_What is required_
Search the data for the word "adapter" and copy each line that has it.

_Supplied information_
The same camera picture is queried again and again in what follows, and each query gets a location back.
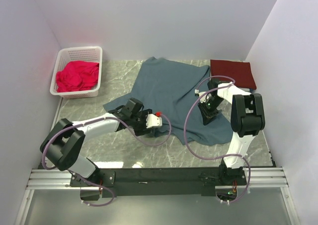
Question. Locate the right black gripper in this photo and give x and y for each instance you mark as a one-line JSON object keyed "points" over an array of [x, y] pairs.
{"points": [[206, 120]]}

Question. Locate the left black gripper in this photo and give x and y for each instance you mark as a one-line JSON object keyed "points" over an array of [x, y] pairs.
{"points": [[141, 130]]}

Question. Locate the blue-grey t-shirt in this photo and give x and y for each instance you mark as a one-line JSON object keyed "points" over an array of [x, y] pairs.
{"points": [[168, 87]]}

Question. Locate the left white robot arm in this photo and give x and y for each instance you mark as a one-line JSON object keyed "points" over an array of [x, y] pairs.
{"points": [[63, 144]]}

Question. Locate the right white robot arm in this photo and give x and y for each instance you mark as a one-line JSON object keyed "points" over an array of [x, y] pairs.
{"points": [[247, 116]]}

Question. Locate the folded white blue t-shirt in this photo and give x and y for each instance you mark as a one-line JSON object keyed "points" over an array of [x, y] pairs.
{"points": [[247, 89]]}

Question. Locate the folded dark red t-shirt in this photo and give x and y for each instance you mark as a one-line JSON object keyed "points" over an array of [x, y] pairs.
{"points": [[239, 71]]}

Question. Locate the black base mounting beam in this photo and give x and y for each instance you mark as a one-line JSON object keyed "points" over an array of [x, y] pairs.
{"points": [[108, 183]]}

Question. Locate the crumpled pink-red t-shirt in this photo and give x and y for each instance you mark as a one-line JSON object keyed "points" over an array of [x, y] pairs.
{"points": [[77, 76]]}

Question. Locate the white plastic laundry basket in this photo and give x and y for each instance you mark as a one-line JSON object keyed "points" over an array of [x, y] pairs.
{"points": [[88, 54]]}

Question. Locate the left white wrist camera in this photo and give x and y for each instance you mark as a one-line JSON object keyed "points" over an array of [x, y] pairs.
{"points": [[154, 120]]}

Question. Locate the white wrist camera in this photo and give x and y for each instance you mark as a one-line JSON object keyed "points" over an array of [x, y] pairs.
{"points": [[154, 120], [203, 99]]}

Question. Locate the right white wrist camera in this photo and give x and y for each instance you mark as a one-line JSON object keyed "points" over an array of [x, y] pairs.
{"points": [[203, 99]]}

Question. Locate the aluminium rail frame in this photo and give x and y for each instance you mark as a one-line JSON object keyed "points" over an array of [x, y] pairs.
{"points": [[50, 200]]}

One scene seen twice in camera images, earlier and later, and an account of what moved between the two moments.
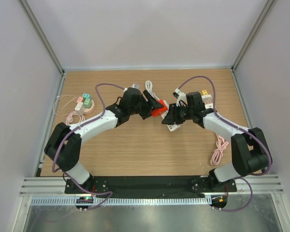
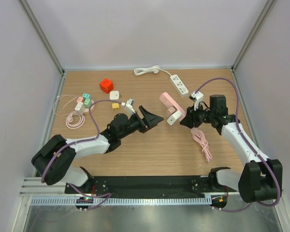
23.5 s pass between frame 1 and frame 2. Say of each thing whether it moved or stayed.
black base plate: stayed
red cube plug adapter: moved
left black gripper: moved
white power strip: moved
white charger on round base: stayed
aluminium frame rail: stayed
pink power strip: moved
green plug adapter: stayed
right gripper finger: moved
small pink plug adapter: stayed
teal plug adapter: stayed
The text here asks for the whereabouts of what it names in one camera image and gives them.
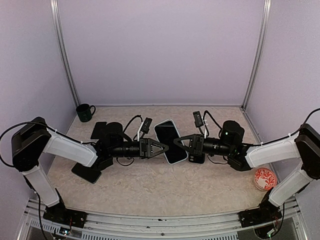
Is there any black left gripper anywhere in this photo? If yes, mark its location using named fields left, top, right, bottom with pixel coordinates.
left=109, top=137, right=169, bottom=159

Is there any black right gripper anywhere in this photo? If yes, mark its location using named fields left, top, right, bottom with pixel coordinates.
left=173, top=133, right=234, bottom=157

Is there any black phone case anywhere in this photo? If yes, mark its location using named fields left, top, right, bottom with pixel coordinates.
left=188, top=153, right=206, bottom=164

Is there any light blue phone case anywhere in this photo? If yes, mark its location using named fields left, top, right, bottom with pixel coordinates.
left=152, top=119, right=189, bottom=165

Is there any lavender phone case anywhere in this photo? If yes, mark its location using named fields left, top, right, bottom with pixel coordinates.
left=90, top=121, right=107, bottom=140

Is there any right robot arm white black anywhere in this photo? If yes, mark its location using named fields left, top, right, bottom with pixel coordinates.
left=173, top=120, right=320, bottom=222

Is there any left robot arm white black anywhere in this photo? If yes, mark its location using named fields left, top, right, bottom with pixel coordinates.
left=11, top=117, right=169, bottom=223

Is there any red white patterned dish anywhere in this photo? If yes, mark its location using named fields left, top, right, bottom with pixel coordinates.
left=253, top=167, right=278, bottom=191

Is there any dark green mug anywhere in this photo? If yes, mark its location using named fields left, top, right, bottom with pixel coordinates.
left=76, top=103, right=96, bottom=123

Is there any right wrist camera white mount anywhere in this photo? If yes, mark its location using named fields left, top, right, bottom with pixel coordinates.
left=192, top=111, right=210, bottom=138

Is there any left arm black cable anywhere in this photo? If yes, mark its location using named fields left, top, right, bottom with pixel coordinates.
left=0, top=121, right=96, bottom=167

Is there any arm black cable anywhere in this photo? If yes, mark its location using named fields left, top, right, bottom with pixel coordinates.
left=259, top=107, right=320, bottom=147
left=0, top=121, right=96, bottom=167

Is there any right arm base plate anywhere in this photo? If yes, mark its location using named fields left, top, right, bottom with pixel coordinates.
left=238, top=204, right=282, bottom=228

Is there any front aluminium rail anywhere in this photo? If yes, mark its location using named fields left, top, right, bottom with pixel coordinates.
left=14, top=198, right=311, bottom=240

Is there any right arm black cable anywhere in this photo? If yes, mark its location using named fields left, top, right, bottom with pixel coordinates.
left=259, top=107, right=320, bottom=147

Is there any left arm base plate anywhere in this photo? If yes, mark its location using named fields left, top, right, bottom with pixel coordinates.
left=43, top=202, right=88, bottom=229

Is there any right aluminium frame post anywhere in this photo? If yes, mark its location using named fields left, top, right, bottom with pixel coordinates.
left=241, top=0, right=272, bottom=112

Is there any aluminium frame post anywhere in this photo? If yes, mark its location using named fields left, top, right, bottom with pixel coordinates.
left=50, top=0, right=81, bottom=107
left=241, top=0, right=272, bottom=112

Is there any left aluminium frame post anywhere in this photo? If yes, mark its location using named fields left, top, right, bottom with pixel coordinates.
left=50, top=0, right=81, bottom=107

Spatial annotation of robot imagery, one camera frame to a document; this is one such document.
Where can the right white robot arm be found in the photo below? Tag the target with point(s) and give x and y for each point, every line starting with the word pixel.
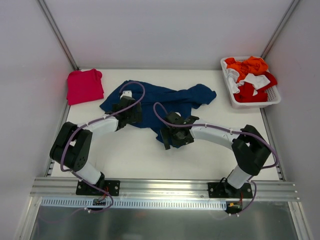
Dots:
pixel 248 146

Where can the right aluminium corner post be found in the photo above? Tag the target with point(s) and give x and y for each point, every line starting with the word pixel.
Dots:
pixel 280 27

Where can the white t-shirt in basket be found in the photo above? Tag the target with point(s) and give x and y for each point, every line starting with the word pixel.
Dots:
pixel 257 82

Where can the white plastic basket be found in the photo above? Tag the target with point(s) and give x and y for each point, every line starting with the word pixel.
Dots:
pixel 272 93

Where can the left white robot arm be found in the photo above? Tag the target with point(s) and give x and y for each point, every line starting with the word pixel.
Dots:
pixel 72 145

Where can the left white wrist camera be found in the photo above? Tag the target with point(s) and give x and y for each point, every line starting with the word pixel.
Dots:
pixel 126 95

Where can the folded pink t-shirt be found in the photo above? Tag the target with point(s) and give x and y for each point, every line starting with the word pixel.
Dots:
pixel 84 86

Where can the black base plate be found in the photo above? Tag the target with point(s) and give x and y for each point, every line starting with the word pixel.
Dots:
pixel 110 186
pixel 223 190

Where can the orange t-shirt in basket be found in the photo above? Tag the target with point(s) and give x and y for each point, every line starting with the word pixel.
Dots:
pixel 252 65

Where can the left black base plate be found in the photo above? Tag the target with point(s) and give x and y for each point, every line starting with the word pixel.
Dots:
pixel 110 186

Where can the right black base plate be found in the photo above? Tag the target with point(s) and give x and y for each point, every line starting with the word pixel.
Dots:
pixel 223 190

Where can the red t-shirt in basket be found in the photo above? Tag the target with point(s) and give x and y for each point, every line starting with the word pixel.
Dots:
pixel 246 91

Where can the white slotted cable duct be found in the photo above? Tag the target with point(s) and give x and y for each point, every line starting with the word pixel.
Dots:
pixel 135 203

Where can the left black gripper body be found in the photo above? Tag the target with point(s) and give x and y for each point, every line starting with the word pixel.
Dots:
pixel 135 113

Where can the navy blue t-shirt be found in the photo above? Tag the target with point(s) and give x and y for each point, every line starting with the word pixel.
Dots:
pixel 180 101

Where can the left aluminium corner post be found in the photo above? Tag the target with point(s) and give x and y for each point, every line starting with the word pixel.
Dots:
pixel 57 33

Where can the aluminium mounting rail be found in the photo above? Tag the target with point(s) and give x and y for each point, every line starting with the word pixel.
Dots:
pixel 160 189

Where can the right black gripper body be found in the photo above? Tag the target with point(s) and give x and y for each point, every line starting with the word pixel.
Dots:
pixel 169 136

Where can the aluminium corner post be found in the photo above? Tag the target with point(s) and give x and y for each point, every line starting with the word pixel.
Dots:
pixel 57 33
pixel 280 27

_Solution for this task_
red cube plug adapter: moved
green plug adapter: stayed
small pink plug adapter: stayed
teal plug adapter: stayed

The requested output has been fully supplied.